In practice, latency was an issue. That call above required about 4 seconds to do the various handshakes; it took another 5 seconds to actually transfer a small chunk of data. Maybe this is due to some S3 configuration, maybe there's a few optimizations to be done in the R interface, maybe it's just unavoidable when moving data over the wire - I didn't investigate any further.

score 0 · Answer 3 · 2021-02-22

My guess from the HDF5 side is that this currently isn't possible, but it wouldn't take much work to get it working. From https://support.bioconductor.org/p/9134972/ you've probably seen that rhdf5::h5read() works with S3 storage. Unfortunately in this case, HDF5Array calls it's own reading function internally (h5mread()) that makes some assumptions about the dataset it's accessing being an array. This allows it to be faster than the generic "read-everything" version in rhdf5, but prevents this usecase from just work as-is.

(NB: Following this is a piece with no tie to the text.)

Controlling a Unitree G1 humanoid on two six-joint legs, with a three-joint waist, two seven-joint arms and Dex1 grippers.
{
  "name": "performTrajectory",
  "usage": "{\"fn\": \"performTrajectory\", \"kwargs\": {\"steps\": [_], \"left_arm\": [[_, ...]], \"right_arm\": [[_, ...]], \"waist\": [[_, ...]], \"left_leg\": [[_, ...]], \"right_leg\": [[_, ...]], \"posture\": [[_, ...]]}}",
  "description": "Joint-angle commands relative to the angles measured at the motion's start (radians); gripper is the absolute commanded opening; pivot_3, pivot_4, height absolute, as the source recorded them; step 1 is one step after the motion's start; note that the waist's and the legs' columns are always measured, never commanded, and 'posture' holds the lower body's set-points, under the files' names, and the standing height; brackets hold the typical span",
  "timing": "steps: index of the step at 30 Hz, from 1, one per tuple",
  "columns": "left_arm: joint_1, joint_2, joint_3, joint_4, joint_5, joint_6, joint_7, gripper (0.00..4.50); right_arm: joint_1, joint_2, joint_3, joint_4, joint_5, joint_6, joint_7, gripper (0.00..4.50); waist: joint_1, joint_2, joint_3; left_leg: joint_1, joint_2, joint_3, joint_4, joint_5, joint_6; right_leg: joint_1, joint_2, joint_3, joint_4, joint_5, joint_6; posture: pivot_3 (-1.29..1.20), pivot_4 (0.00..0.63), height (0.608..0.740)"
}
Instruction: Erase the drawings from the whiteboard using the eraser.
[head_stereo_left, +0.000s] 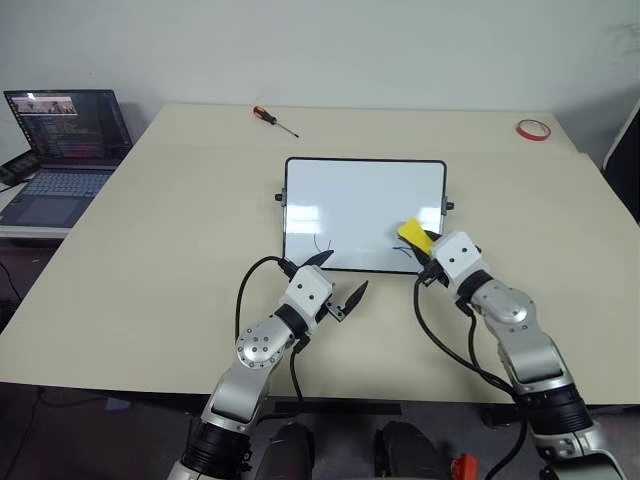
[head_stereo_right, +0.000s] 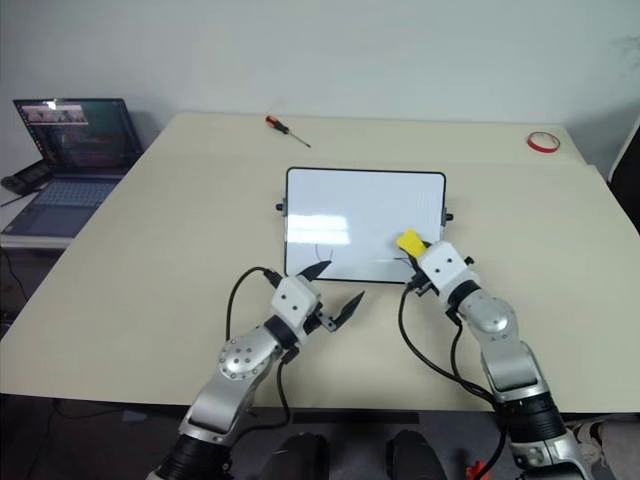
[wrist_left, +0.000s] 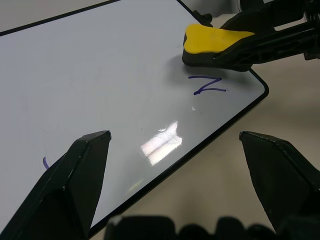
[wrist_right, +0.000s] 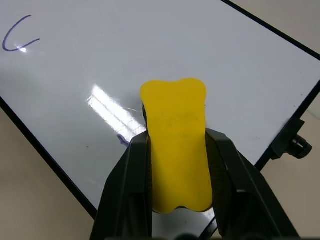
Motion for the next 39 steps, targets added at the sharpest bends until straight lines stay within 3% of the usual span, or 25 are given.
{"fn": "performTrajectory", "kwargs": {"steps": [1,10,22,39], "left_arm": [[0.003,-0.006,-0.009,-0.044,0.006,-0.002,0.011,4.5],[-0.008,-0.005,0.0,-0.04,0.005,0.0,0.01,4.5],[-0.015,-0.008,-0.006,-0.044,0.005,0.006,0.016,4.5],[-0.022,-0.019,-0.014,-0.019,0.004,-0.016,0.018,4.5]], "right_arm": [[-0.018,-0.002,0.022,-0.004,-0.011,-0.023,0.016,1.14],[-0.056,0.004,0.059,0.035,-0.025,-0.03,0.03,1.14],[-0.07,-0.043,0.075,0.048,-0.117,0.097,0.026,1.14],[0.008,-0.183,0.039,-0.039,-0.115,0.168,0.087,1.14]], "waist": [[0.0,0.0,0.0],[0.0,0.0,0.0],[0.0,0.0,0.0],[0.007,0.0,0.0]], "left_leg": [[0.0,0.0,0.0,0.0,0.0,0.0],[0.0,0.0,0.0,0.0,0.0,0.0],[0.001,0.0,-0.001,0.002,0.0,0.0],[0.001,0.0,-0.001,0.004,0.0,0.0]], "right_leg": [[0.0,0.0,0.0,0.0,0.0,0.0],[0.0,0.0,0.0,0.0,0.0,0.0],[0.002,0.0,-0.001,0.001,0.0,0.0],[0.003,0.0,-0.001,0.0,0.001,0.001]], "posture": [[0.0,0.15,0.74],[0.0,0.15,0.74],[0.0,0.15,0.74],[0.0,0.15,0.74]]}}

The S3 support in rhdf5 is very new (Windows support was only added to the devel version last week), and I don't think anyone has sat down and worked out exactly what we need to expose from rhdf5 to allow S3 in HDF5Array. However, I can't see a reason in principle we can't get them them working together and I don't think it should be too much effort since we know the infrastructure for accessing HDF5 files on S3 works.